The good news is that you do NOT have to be a statistic.
You can beat burnout and continue in a profession you entered, I’m betting, out of a sense of passion and love.
But you DO have to realize that relief from impending burnout is in no one’s hands but your own.
It’s what you do, not others, that will make the difference.
So here are five approaches that can help you retain your sanity and peace in the classroom and maybe even increase your love for what is possibly the greatest, most noble profession on the planet.
Intentional and Radical Self-Care. Learning to take care of ourselves in the face of what seems like insurmountable obligation and responsibility is the first step toward avoiding burnout.

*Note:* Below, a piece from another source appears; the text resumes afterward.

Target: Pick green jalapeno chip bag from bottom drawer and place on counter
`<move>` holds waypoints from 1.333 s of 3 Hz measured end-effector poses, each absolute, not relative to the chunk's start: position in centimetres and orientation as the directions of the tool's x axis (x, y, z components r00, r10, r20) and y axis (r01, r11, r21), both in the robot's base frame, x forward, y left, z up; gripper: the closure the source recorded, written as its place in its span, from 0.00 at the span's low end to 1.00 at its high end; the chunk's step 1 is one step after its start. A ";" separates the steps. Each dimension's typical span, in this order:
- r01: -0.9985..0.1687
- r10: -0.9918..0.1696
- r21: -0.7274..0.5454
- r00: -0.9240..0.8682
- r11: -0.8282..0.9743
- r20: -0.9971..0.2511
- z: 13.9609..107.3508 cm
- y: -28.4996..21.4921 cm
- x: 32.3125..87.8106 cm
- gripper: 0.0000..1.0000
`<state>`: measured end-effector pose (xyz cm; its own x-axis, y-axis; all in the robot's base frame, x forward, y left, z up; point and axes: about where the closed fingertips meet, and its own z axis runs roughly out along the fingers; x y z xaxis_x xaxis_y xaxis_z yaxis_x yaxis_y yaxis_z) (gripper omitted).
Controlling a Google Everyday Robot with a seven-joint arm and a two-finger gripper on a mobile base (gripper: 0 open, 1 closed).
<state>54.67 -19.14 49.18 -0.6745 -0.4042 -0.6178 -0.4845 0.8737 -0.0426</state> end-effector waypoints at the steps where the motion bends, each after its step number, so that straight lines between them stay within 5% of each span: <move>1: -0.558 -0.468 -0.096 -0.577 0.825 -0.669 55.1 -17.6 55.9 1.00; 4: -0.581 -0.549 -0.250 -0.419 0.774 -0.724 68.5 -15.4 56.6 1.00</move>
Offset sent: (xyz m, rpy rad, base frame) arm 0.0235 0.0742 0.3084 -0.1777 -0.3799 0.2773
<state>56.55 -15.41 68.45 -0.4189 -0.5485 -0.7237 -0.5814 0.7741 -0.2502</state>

And yes, your responsibilities and obligations are real and yes, they matter, but the price you pay for meeting them at the expense of your own mental, emotional, and professional health is real, too. Don’t be a number. Find ways to take care of yourself–a massage, time to read, a walk by the bay, a glass of wine–and make time to give yourself what you need to find your peace. And don’t assume it will happen on its own. It won’t. Write it on the kitchen calendar. And then do it.

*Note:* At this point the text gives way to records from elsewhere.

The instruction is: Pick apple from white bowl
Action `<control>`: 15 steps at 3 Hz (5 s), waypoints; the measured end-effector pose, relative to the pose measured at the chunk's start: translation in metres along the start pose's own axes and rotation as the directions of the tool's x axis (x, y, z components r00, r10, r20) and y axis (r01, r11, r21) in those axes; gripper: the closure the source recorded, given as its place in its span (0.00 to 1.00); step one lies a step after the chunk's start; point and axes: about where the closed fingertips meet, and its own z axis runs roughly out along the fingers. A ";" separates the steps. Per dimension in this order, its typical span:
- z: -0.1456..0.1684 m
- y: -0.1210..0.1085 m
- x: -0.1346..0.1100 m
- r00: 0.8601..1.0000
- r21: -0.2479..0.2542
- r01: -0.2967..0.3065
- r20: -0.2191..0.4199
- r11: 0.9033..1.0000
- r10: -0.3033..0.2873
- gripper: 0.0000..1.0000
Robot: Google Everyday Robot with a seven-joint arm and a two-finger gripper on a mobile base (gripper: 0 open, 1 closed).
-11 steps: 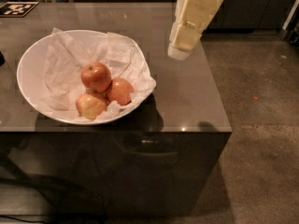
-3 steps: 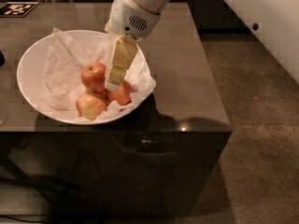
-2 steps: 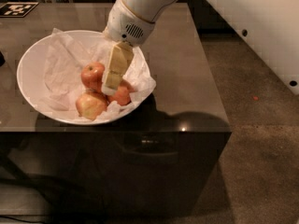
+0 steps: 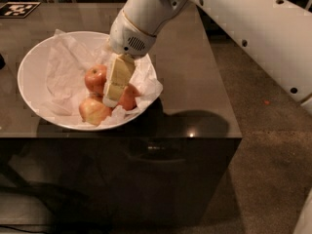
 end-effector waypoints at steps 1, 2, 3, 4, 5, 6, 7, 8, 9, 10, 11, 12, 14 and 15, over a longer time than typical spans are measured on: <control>0.004 -0.001 0.000 1.000 -0.007 0.002 0.003 1.000 -0.002 0.00; 0.006 -0.004 -0.005 1.000 -0.016 0.017 -0.010 1.000 -0.017 0.00; 0.007 -0.004 -0.005 1.000 -0.017 0.017 -0.011 1.000 -0.017 0.00; 0.017 -0.008 0.002 1.000 -0.042 -0.006 -0.005 0.999 0.006 0.00; 0.027 -0.013 0.006 1.000 -0.062 -0.018 -0.006 0.998 0.018 0.00; 0.027 -0.013 0.006 1.000 -0.062 -0.018 -0.006 0.998 0.018 0.19; 0.027 -0.013 0.006 1.000 -0.062 -0.018 -0.006 0.998 0.018 0.43; 0.027 -0.013 0.006 1.000 -0.062 -0.018 -0.006 0.998 0.018 0.66; 0.026 -0.013 0.006 1.000 -0.062 -0.018 -0.006 0.998 0.018 0.89; 0.023 -0.013 0.003 1.000 -0.062 -0.018 -0.005 0.998 0.017 1.00; -0.003 -0.006 -0.009 1.000 -0.013 -0.005 0.019 1.000 0.005 1.00; -0.024 -0.003 -0.025 0.998 0.008 -0.003 0.059 1.000 0.002 1.00; -0.076 0.011 -0.080 0.988 0.029 0.070 0.137 0.997 -0.073 1.00; -0.102 0.024 -0.115 0.977 0.055 0.127 0.163 0.990 -0.135 1.00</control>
Offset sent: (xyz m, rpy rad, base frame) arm 0.0057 0.0126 0.0027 -0.0308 -0.0056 0.0405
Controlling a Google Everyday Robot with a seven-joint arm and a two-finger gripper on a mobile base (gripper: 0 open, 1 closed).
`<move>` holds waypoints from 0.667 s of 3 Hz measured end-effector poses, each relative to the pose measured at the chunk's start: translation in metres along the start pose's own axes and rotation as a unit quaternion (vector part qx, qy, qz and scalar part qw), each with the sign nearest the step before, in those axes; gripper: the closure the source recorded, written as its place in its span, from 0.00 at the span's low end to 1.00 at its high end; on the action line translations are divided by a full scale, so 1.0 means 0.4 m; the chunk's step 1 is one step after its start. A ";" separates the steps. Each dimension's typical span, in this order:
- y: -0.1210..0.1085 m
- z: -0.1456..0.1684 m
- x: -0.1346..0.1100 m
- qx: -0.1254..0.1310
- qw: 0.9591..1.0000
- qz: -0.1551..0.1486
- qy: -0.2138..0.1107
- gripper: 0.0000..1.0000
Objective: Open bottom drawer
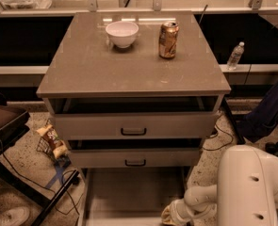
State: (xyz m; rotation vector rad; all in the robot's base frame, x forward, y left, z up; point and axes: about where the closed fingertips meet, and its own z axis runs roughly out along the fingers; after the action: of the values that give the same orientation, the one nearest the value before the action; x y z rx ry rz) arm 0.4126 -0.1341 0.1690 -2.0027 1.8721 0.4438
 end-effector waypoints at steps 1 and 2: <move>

Find Your Zen Practice. On a similar note, we all have activities we participate in that we are passionate about, that are immersive experiences for us, that allow us to lose ourselves and wonder where the time went. These activities help us recharge our batteries, infuse us with new energy, and jump start our passions. It might be writing, gardening, or hiking. Whatever. Find what you love and spend more time there. The papers will be graded when they’re graded and the world will still spin. I promise.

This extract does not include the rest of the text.